Schwartz: I think your enthusiasm speaks to my final question for you in advance. But just in case, with a stellar career that you've had, with all of the accomplishments that you've achieved, both in terms of how you've driven your organizations, how you've given back. What most keeps you in the game today?
Chambers: You know, it's a great question. And what keeps me in the game today most is I love what I do. I have a desire to do this one more time, change the world one more time. We did with the internet. I mean, it changed the way you work, learn, play and learn. We did it in a way that was good economically but also good for society. And we gave back on a very large terms in terms of the global economy to do that, again with startups. And I think startups will be where the job creations occur in the U.S. or Europe or Asia.
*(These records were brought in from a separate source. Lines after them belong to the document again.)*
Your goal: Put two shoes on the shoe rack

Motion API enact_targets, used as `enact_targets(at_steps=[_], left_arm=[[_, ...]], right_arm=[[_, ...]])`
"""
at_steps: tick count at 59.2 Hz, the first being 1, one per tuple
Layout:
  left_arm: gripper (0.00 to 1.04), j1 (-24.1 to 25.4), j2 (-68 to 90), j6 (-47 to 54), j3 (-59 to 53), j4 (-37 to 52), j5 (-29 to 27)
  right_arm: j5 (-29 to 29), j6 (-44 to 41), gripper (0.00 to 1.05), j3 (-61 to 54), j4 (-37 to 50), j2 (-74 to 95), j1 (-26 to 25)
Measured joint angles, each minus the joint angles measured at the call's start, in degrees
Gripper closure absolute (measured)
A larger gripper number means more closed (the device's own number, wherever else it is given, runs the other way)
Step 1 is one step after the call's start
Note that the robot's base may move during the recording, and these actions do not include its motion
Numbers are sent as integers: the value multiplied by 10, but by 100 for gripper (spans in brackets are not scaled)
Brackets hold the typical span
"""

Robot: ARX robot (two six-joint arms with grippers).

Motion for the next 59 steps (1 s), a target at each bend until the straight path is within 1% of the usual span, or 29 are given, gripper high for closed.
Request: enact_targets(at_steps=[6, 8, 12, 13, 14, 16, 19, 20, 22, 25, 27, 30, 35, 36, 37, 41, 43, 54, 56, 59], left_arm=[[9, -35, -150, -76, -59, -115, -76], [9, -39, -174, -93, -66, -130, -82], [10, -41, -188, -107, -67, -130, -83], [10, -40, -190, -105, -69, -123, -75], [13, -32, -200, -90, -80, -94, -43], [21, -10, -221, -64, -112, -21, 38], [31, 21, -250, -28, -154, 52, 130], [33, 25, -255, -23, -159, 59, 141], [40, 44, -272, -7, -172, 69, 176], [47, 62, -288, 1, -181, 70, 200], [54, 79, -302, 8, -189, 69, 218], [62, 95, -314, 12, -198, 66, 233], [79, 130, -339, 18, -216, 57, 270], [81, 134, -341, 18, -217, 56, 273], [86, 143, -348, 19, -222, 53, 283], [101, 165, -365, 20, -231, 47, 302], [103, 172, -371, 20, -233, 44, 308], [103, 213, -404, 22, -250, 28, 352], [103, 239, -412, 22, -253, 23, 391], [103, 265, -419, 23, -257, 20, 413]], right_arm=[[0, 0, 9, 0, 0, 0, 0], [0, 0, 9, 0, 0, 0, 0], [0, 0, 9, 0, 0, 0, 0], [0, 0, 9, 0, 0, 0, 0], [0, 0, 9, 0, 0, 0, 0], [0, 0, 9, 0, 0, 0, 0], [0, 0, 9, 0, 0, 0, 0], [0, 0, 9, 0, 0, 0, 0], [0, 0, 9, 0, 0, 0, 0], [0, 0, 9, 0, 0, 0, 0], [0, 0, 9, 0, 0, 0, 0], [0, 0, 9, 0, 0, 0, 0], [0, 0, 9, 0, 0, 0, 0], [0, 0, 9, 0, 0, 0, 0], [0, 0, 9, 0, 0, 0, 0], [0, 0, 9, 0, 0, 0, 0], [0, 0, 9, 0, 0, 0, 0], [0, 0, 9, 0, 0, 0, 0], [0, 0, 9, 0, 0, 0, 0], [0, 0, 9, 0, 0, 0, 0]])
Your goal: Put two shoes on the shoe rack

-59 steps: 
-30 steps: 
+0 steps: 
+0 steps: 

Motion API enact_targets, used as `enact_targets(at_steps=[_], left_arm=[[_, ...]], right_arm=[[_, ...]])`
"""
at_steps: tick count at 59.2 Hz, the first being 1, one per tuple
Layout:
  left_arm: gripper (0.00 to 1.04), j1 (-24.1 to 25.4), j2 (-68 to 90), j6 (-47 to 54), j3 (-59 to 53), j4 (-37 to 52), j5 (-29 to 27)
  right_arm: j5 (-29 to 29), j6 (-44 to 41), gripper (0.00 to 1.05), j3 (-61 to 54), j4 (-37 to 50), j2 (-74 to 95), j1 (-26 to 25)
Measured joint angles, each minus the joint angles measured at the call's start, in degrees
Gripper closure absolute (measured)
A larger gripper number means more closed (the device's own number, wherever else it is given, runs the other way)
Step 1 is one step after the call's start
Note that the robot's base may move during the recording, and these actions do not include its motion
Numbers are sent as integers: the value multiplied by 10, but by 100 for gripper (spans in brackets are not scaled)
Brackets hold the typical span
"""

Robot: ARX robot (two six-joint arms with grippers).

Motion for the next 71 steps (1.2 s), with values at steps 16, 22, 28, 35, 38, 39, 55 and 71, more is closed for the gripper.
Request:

Very little, total incremental jobs are coming for the large companies. It will almost all be the startups and companies getting bigger. So to have economic growth around the world, you've got to have a startup economy around the world. And in the U.S., it can't be just in Silicon Valley and Austin and Boston, Atlanta, it's got to be in all 50 states. So to do that, again, will be fun. But also, I love problems. To coach young CEOs and watch them develop and build culture and the success and share it with employees and give back to society and become unicorns. And beyond that, that is a rush. And I've seen every movie there is to see. I've messed up everything at least once. So I'm able to say, you might want to think about doing this a different way. But to do that, at this stage in my career is an honor. And hopefully I do a good job for these companies. The last part is I'm a dreamer. But I know how to make dreams come true. I think we're not dreaming big enough as a nation. I think we've got to have the courage to take control of our destiny because there is no entitlement. And we've got to lead both in cybersecurity and AI for our country to achieve this economic future and our security future from a defense perspective as well.
Schwartz: John, thank you so much for your insights, your energy, your enthusiasm and your impact. And thanks so much for being here today.
Chambers: Matt, thank you very much.
Schwartz: I'm Mathew Schwartz with Information Security Media Group. Thank you for joining us.